→ Task description: Everything in the listing must be repeated exactly, apart from the images.

........

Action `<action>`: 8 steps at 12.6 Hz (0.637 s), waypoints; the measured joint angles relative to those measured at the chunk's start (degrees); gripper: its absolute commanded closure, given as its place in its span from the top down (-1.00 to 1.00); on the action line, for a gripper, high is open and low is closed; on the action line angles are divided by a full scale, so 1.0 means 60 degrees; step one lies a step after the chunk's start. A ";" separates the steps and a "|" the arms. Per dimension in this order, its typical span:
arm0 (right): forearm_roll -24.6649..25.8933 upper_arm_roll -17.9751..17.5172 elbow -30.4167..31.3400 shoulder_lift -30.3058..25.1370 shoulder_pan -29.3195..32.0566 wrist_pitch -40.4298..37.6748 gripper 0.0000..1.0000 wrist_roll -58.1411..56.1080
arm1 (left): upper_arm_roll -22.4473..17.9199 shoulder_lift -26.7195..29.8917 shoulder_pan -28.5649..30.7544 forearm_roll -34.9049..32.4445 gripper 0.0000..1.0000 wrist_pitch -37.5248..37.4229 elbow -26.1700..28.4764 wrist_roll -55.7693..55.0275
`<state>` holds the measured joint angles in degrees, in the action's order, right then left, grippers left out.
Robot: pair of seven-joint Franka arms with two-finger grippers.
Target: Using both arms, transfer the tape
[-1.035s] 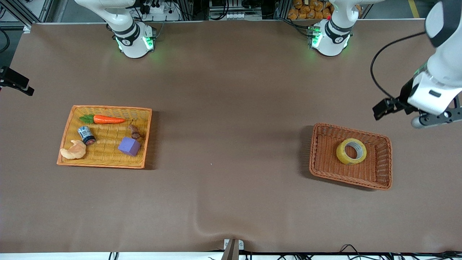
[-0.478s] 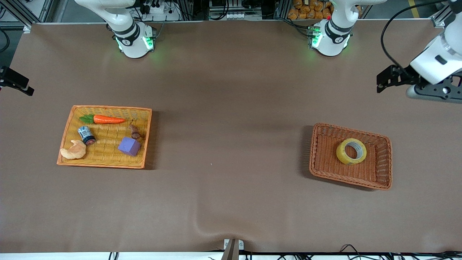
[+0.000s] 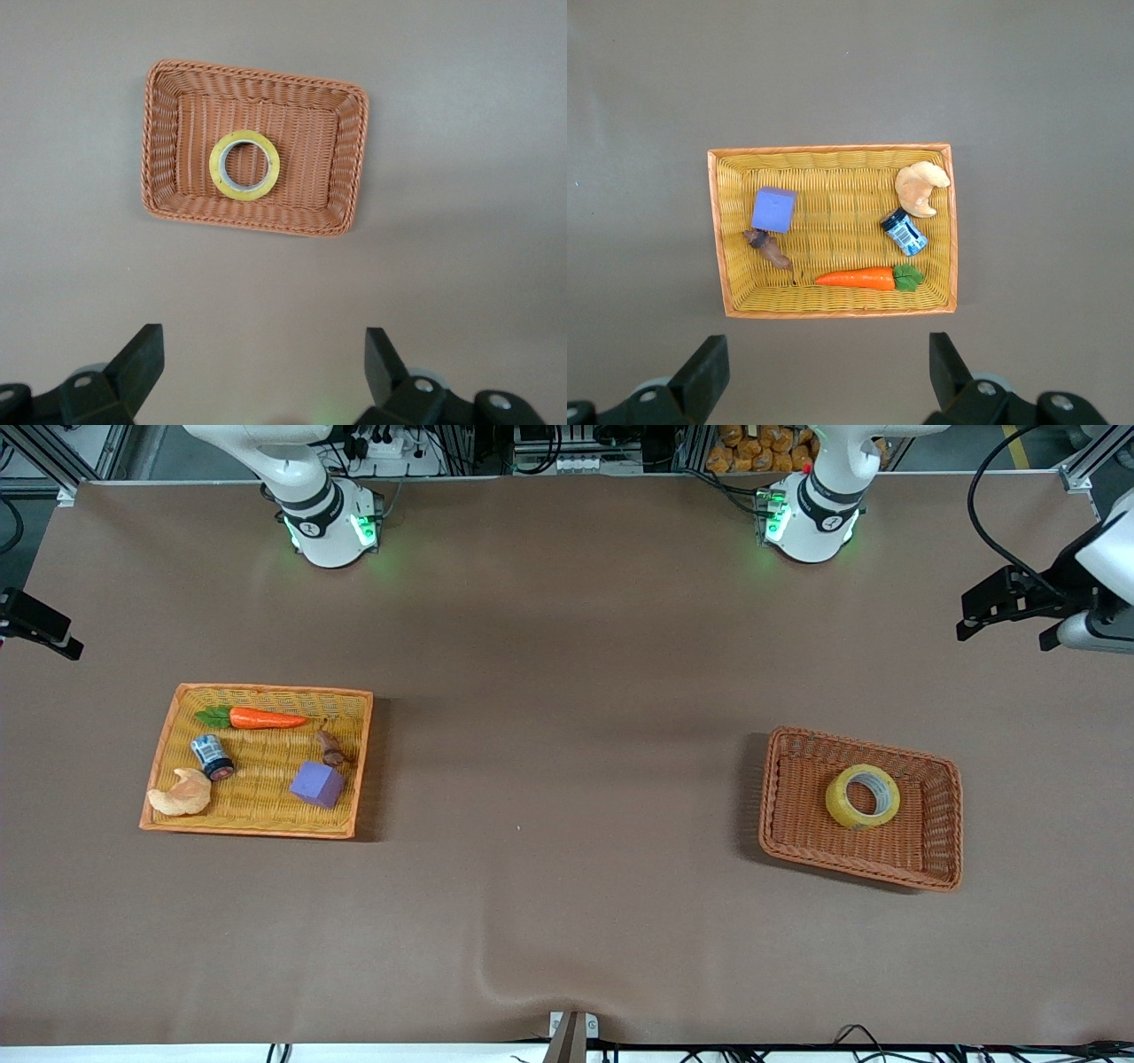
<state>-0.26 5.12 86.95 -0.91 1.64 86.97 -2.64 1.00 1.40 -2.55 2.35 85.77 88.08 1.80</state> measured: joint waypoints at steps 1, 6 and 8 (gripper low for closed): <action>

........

→ Answer to the exercise:
Action `<action>`: 8 steps at 12.6 Hz (0.637 s), waypoints; the measured joint angles relative to those measured at the chunk's start (degrees); gripper: its absolute commanded closure, given as its place in its span from the top down (-1.00 to 1.00); on the action line, for a gripper, high is open and low is closed; on the action line angles are divided by a full scale, so 1.0 means 60 degrees; step one lies a step after the chunk's start. A ";" separates the steps and a "|" the arms. Per dimension in this order, its typical span:
arm0 (right): forearm_roll -24.6649..25.8933 upper_arm_roll -17.9751..17.5172 elbow -30.4167..31.3400 shoulder_lift -30.3058..25.1370 shoulder_pan -29.3195..32.0566 wrist_pitch -40.4298..37.6748 gripper 0.0000..1.0000 wrist_roll -58.1411..56.1080
arm1 (left): upper_arm_roll -22.4473..17.9199 shoulder_lift -26.7195..29.8917 shoulder_pan -28.5649..30.7544 forearm_roll -34.9049..32.4445 gripper 0.0000..1.0000 wrist_pitch -37.5248..37.4229 elbow -26.1700..28.4764 wrist_roll -55.7693..55.0275
`<state>` holds the measured joint angles in degrees, in the action's order, right then left, grippers left out.
Robot: pair of seven-joint Franka arms with two-finger grippers.
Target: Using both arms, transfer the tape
[-1.035s] 
[-0.478s] 
[+0.000s] 
<state>-0.26 5.12 86.95 -0.91 1.64 86.97 -2.64 1.00 1.40 -2.55 2.35 85.77 88.08 1.80</state> measured: joint waypoints at steps 1, 6 and 8 (gripper low for closed): <action>

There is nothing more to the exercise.